“Autopilot is a system used to control the track of a vehicle without constant 'hands-on' control by a human operator being required.” – Wikipedia.
In this context, I relate “autopilot” to our behavior as well as physical or mental activities, the way how we control every parts of our body and mind. Intentionally or not, we tend to “control the track” of our activity physically without really getting into it. In the same way, as if we drove a car with both two hands on steer and two feet on pedals, our mind wasn’t actually there.
Many people are on their highly full alertness when they start doing a new thing for the first time. They do it consciously for every step. On the next attempt, their consciousness slow but sure diminishes in such a way . This is continuously carried out from time to time . In turn, the repetition results in a series of the same pattern, habitual routine. Once they get the hang of it, they have a feeling of security, then they stay that way. They eventually enjoy being part of it.
“Welcome, have a nice shopping!” says one of the shop keepers in a 24-hour convenience store as he greets some buyers. I, you and probably the other, notice that the greeting is nothing more than sincerity. Autopilot in connection with speaking, people are likely to use invariable patterns on saying greeting, asking question, responding, or even addressing others, no matter how fancy the words are, still they are using the same choice of words. Furthermore, it could occur by the time they are listening to others. They tend to respond with the same diction and gestures. When on autopilot, the body language, as well as gesture ,might exhibit the same pattern such as head movement, eyes contact, hand motion and so on.

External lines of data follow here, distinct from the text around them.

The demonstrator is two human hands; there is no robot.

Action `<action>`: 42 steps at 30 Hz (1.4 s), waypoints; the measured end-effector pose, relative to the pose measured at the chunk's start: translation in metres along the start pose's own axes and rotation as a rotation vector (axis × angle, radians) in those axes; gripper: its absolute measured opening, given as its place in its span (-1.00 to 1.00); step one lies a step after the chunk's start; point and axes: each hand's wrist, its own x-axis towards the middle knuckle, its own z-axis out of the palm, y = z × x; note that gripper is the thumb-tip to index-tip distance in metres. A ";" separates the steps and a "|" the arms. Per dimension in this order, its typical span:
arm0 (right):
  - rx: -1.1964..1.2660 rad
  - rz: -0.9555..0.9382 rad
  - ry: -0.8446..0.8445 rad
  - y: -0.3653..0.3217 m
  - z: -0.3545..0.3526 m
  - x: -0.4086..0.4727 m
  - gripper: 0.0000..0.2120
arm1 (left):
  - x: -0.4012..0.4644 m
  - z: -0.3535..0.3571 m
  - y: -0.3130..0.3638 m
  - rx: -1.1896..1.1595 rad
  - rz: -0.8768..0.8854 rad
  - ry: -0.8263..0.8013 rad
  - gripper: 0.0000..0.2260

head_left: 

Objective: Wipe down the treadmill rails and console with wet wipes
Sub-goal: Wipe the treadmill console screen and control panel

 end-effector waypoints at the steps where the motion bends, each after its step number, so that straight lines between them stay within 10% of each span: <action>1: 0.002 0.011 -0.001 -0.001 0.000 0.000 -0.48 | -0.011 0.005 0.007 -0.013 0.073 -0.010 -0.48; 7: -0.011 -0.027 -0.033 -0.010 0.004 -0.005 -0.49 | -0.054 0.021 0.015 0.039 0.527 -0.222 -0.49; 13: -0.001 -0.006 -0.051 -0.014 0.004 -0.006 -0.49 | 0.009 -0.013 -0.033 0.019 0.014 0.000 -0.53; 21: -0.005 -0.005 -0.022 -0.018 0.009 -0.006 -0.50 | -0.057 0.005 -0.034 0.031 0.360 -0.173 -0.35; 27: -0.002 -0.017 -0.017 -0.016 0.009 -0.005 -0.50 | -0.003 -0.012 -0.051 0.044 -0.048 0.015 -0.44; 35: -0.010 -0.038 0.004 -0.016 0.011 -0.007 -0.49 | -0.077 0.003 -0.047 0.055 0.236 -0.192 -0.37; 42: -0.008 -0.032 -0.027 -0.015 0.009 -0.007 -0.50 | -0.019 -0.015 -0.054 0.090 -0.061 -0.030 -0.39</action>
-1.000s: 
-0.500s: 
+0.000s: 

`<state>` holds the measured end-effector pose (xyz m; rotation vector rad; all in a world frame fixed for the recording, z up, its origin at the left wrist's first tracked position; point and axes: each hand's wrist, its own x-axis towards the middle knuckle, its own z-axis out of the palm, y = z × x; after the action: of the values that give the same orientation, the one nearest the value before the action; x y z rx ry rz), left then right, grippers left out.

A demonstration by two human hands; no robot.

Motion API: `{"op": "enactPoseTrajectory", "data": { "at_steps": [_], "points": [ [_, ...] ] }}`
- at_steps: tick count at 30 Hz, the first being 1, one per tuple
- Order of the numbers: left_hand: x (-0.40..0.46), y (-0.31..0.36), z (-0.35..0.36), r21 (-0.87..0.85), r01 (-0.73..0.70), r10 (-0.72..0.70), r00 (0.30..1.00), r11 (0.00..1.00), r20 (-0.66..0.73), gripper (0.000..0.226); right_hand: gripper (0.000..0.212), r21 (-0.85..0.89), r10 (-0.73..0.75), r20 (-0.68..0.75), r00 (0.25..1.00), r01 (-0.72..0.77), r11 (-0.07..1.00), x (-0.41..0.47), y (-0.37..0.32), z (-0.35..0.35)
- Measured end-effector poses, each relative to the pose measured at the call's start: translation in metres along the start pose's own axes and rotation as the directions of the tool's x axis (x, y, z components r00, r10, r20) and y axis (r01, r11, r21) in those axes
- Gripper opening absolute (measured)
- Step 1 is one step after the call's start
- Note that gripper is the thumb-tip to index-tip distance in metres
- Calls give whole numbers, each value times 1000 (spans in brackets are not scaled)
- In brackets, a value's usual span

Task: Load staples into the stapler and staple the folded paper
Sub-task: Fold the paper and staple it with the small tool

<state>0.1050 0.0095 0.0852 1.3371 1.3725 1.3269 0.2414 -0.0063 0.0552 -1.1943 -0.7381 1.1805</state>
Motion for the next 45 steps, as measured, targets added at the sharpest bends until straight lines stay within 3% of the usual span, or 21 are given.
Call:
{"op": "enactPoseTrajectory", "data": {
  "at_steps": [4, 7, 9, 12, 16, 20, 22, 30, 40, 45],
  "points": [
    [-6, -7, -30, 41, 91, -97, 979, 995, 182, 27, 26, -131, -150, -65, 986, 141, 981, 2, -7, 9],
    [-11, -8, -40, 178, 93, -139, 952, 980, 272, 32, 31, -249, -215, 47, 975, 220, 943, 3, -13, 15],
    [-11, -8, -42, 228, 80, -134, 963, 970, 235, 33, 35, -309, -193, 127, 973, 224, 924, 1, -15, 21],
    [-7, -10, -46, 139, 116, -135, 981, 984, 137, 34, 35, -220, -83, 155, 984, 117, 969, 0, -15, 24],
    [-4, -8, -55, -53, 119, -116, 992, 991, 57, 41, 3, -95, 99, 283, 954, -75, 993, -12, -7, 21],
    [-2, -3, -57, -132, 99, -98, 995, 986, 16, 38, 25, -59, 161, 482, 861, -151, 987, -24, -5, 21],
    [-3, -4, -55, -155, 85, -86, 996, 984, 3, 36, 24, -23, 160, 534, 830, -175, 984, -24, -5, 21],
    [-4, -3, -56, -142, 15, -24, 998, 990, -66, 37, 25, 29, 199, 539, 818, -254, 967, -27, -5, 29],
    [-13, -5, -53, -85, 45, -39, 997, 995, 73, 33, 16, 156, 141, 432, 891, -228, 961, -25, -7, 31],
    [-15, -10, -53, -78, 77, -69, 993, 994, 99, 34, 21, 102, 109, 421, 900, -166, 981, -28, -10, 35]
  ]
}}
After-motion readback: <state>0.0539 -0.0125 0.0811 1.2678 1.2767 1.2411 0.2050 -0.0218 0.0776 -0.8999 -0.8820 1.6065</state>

When it comes to carrying out some routine activities, autopilot shapes in such a way that people perform from one activity to another constantly and perpetually. Taking a shower, for example, we tend to start with the same step; first, brushing teeth, then washing up hair with shampoo, then followed by showering the whole parts of the body, and eventually picking up the towel. In particular way, we move the tooth brush, starting from the upper side, then going to the lower side and going backward or forward. All these show how autopilot works and affects our daily lives. The key word here is that we perform those activities but we, our mind, don’t actually control them.
Maybe the reasons why people with autopilot mode are at ease with this circumstance, it is simply because when someone does constant routine, he walks on in comfort zone. His brain stays in a regular function-serving the brain into Delta range - the brain wave signal of the subconscious. In other words, they don’t need to push themselves or think harder. than usual.
Just imagine what would happen to the people who serve on autopilot. In career field, perhaps getting the job done comes first instead of getting into it. For example, a teacher concerns on his teaching only without seeing whether his students understand or not, or a worker concerns on his completing jobs only instead of trying to contribute more on his work, or a governor concerns on his popularity rather than his responsibility to his people, a doctor concerns more on his paycheck than on his patients' health. Consequently, I believe you know what it is going to ensue to the students, to the company of the worker, to the governor’s people or to the patients. In addition, for your thought only, you can also tell what will happen to the people who perform their religious ceremony with autopilot mode.
To make long story short, autopilot deliberately or not, might run in our blood. It is a part of us. With or without autopilot, it indeed tells us as humans from as robots.